Tally the lines of the records that contain the string "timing", then give the total and nothing more.

Dataset entries:
=======
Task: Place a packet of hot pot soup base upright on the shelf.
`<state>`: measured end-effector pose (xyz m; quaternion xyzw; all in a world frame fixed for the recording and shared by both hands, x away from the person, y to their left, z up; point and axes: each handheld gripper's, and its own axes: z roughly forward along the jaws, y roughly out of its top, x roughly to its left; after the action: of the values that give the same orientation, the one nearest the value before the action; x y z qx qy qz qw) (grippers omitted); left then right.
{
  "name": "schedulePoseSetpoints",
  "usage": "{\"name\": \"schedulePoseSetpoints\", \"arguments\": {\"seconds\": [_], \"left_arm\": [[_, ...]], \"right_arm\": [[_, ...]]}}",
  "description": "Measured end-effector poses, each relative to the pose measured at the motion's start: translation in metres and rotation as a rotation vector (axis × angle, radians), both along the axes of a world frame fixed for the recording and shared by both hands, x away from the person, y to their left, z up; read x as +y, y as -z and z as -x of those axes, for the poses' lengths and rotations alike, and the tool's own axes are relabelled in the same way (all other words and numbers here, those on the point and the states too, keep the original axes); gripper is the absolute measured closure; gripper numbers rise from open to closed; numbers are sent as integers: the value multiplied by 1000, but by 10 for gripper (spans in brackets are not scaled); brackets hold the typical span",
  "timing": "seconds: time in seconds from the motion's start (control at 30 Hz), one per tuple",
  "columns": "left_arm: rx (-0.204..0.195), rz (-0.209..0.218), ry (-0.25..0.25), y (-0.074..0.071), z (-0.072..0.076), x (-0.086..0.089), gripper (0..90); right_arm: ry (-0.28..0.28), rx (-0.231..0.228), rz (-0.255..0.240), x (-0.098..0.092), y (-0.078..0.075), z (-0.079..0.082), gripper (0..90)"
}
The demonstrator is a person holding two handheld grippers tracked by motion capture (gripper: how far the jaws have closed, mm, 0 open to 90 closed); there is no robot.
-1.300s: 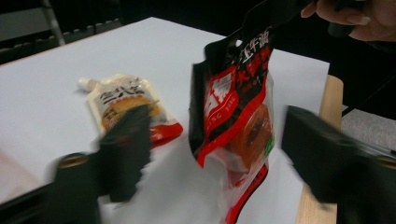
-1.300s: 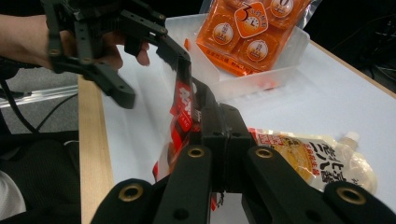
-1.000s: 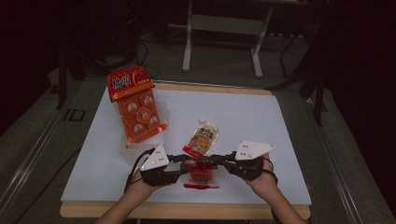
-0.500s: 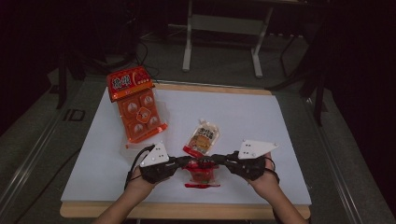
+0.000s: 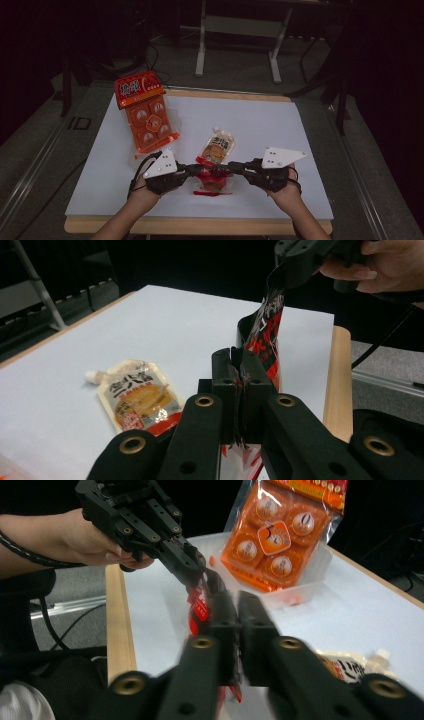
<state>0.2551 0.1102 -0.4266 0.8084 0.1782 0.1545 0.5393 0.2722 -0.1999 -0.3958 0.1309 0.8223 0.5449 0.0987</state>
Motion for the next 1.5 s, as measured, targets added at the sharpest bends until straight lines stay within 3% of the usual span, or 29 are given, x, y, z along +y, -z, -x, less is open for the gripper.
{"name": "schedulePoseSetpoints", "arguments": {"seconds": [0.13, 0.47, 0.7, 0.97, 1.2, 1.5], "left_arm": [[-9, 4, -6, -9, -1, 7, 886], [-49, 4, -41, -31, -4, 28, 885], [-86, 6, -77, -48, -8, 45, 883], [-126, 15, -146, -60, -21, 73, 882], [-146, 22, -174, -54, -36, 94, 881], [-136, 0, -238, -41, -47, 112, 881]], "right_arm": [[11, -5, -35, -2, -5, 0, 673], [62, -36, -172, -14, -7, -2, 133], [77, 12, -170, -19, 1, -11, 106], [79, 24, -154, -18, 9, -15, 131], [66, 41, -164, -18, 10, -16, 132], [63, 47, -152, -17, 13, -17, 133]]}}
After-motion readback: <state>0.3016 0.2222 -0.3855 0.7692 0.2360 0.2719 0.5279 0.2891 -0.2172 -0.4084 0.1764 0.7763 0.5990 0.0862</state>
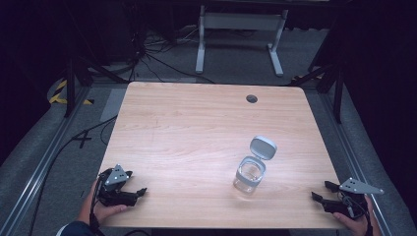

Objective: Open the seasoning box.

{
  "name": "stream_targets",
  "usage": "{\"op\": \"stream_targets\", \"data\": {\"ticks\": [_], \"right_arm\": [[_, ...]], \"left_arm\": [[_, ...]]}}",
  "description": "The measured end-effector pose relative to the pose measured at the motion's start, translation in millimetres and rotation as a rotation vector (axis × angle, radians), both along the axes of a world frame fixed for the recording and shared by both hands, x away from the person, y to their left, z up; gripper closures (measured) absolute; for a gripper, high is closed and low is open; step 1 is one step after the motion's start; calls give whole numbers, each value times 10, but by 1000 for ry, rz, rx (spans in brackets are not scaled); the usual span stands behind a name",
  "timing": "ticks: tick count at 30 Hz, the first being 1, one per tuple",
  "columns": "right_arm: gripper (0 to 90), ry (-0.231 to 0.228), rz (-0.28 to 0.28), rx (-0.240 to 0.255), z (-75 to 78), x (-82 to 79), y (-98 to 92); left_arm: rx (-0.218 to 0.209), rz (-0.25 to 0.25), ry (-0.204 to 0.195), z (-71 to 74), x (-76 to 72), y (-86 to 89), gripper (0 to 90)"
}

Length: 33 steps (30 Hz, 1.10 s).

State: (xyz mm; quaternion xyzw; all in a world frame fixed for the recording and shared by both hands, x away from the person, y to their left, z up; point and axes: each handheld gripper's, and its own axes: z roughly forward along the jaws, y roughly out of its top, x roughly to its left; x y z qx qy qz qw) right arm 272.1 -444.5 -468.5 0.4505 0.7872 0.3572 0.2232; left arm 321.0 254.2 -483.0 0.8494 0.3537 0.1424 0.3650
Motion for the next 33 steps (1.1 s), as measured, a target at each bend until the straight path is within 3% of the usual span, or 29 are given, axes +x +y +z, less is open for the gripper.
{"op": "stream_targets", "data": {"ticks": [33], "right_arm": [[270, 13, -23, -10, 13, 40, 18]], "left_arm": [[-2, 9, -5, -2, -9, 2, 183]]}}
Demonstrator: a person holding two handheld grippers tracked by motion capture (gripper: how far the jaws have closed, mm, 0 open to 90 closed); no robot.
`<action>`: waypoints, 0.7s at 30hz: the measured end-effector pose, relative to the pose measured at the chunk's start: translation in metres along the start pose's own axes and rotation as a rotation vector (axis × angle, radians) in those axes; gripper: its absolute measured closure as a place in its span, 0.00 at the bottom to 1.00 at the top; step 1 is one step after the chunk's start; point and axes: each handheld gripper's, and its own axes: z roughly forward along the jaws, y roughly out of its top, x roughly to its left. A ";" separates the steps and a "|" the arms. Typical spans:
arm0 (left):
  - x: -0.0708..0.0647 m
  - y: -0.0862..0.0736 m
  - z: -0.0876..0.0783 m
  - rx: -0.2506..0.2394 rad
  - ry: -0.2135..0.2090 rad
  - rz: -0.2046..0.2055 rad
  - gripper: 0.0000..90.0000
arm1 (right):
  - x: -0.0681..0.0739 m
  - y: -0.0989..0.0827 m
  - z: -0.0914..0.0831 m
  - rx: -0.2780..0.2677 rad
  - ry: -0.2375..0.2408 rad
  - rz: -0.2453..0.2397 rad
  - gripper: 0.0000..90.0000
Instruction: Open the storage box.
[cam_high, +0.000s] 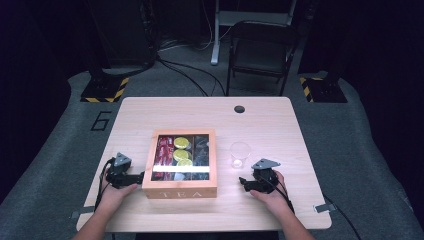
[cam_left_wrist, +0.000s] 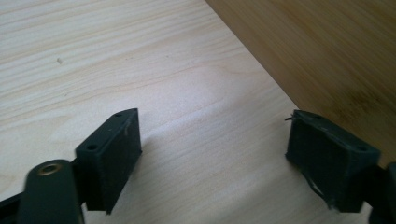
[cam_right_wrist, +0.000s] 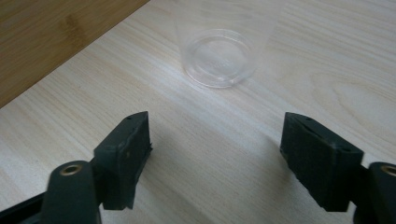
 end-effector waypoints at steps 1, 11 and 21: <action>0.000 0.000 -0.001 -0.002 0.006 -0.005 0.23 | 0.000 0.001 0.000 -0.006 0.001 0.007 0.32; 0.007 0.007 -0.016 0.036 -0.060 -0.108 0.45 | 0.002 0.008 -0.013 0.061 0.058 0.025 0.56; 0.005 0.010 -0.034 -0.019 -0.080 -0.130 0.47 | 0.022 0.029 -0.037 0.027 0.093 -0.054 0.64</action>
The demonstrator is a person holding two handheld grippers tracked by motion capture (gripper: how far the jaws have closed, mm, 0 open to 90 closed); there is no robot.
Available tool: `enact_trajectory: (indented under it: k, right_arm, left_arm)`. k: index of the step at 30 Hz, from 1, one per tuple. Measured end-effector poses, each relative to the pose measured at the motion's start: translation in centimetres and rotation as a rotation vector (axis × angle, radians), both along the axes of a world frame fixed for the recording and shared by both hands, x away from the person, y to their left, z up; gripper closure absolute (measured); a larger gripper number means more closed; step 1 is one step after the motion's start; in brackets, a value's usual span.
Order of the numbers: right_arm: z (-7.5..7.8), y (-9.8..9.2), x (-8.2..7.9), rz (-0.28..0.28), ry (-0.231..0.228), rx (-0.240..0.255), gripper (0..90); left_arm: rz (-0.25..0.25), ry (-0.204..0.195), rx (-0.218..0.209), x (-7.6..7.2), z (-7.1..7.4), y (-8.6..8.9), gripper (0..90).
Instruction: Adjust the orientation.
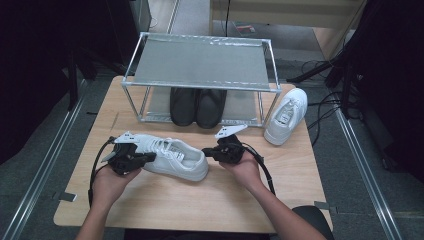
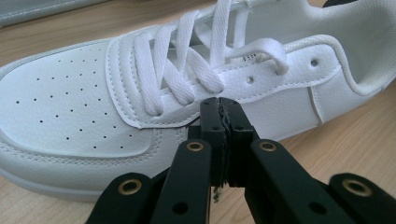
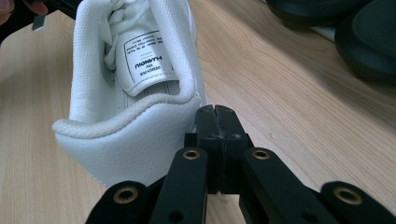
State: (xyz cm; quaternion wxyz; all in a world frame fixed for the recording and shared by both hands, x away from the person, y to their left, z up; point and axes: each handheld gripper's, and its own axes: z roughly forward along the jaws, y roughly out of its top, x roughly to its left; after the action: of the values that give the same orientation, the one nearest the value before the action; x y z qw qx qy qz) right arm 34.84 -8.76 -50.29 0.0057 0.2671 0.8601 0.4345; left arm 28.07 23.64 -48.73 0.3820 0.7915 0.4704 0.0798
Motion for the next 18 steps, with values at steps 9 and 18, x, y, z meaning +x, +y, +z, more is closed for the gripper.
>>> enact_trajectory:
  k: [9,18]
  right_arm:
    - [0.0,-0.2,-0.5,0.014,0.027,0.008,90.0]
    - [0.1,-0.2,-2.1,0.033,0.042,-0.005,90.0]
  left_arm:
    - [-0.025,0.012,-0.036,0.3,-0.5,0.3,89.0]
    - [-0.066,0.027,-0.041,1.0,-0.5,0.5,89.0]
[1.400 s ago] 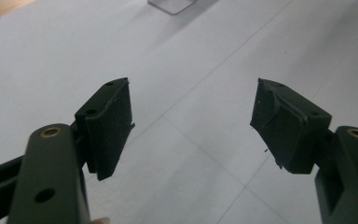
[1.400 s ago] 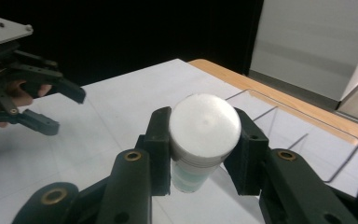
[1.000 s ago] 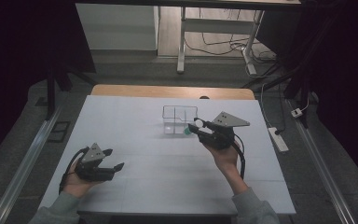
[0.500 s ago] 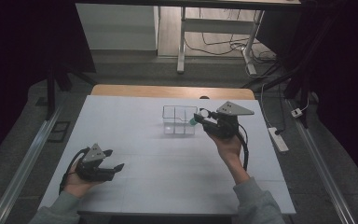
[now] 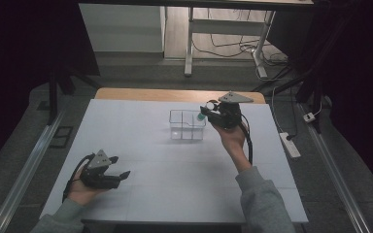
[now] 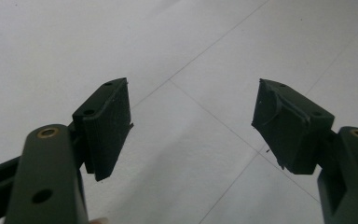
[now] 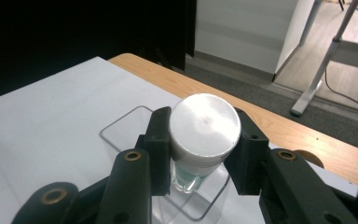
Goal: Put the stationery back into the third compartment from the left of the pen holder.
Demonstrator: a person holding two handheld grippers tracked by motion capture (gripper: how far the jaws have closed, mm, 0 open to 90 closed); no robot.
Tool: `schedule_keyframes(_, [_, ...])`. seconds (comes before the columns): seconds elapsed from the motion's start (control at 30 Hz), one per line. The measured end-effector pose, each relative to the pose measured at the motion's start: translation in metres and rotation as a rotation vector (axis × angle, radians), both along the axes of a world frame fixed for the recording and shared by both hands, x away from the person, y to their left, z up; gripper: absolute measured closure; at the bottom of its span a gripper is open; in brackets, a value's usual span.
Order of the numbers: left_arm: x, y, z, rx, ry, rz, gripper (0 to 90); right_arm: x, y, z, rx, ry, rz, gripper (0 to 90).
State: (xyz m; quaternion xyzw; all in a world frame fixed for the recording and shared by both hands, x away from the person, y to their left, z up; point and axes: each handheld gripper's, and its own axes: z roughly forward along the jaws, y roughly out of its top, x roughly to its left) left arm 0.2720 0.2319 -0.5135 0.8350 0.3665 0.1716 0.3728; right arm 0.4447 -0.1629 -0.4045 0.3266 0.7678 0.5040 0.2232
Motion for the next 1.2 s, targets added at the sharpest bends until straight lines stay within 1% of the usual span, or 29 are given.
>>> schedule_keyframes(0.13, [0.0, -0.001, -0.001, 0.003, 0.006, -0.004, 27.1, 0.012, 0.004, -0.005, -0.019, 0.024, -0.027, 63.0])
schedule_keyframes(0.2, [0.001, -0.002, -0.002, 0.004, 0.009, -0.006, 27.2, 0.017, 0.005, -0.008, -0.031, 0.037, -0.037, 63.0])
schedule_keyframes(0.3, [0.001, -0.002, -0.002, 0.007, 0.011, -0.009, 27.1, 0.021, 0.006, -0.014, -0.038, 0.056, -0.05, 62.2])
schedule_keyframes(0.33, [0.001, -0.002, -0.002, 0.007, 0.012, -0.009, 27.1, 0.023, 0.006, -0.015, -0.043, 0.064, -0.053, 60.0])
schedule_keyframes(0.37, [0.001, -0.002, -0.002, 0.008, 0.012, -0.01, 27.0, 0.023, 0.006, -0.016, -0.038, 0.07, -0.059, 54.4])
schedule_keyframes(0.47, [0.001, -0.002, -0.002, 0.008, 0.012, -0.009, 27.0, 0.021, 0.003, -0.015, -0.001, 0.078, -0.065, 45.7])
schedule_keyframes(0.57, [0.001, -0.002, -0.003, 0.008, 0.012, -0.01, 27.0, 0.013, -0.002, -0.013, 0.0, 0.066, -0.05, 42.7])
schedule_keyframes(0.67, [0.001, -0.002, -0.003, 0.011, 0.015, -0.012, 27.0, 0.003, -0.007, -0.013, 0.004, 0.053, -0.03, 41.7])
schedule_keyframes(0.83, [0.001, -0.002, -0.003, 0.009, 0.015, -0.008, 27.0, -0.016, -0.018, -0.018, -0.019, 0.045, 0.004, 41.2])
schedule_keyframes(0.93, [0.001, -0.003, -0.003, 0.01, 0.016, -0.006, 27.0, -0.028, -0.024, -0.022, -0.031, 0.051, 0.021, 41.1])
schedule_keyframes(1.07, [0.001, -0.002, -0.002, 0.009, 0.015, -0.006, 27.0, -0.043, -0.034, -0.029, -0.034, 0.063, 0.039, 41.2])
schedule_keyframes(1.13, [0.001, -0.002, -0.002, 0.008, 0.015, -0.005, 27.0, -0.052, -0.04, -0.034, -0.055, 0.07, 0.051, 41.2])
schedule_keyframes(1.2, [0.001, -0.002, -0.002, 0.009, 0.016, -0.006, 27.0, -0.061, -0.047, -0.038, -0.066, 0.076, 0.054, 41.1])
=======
Result of the exercise: 2